Construction of efficient models for turbomachinery with cracks using X-Xr and BAA
The Ohio State University
Analysis of the influence of cracks on turbomachinery is important for design, failure prognosis and structural health monitoring. However, predicting the dynamics of turbomachinery with cracks is relatively challenging because the size of industrial turbomachinery models is typically quite large since they need to capture the complex geometry. The large model size combined with the nonlinearity due to the cracks in the turbomachinery requires a considerable computational effort. To deal with this difficulty, an efficient method to build reduced order models (ROMs) for turbomachinery with cracks is developed. This technique employs the relative coordinates to describe the motion of the crack surface and is referred to as X-Xr approach. The relative coordinates are defined as the relative displacements between contact pairs along the crack surface. The matrices of the governing equations are divided into the relative and pristine components.

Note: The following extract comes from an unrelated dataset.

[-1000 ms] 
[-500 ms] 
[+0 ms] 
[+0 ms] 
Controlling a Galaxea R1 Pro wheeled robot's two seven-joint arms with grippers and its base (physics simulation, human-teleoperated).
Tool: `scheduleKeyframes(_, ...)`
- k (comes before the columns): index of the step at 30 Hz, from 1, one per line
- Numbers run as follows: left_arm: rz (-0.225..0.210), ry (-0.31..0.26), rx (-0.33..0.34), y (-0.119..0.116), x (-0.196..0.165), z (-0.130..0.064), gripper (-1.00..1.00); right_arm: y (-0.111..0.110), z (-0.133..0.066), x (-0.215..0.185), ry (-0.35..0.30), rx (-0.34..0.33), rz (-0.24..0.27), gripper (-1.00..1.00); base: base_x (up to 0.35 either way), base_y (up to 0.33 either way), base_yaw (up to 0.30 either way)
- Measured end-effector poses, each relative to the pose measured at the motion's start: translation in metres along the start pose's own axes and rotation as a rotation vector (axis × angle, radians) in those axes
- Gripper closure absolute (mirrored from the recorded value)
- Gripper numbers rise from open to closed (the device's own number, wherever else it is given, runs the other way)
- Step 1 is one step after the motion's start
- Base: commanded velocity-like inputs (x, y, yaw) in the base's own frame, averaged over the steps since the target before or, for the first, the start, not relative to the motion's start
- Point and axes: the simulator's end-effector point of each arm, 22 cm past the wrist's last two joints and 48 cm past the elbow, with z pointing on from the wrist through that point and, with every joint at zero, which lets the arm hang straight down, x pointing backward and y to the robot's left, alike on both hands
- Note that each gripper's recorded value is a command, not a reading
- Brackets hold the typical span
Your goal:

Due to the specialized form of the X-Xr approach, the ROM of the turbomachinery with a crack is constructed from models of the cracked and pristine sector models alone, without the need for constructing the full stage model of the system, and thus greatly lowering the computational expense. The bilinear amplitude approximation (BAA) is combined with the ROM to quickly estimate the forced response of the piecewise-linear nonlinear system using linear analysis. The X-Xr method has been used on a turbomachinery model with a crack to lower the size of the model from approximately 80,000 degrees of freedom to approximately 200 degrees of freedom. In addition to the ROM matching the modal properties of the full-order system, the forced response analysis from using the ROM with BAA has also been shown to match the full-order nonlinear result. The work presents a way to create a ROM that can be used to analyze turbomachinery with cracks at a fraction of the time that is needed for the full-order analysis.
bladed disks, X-Xr method, BAA approach, reduced order model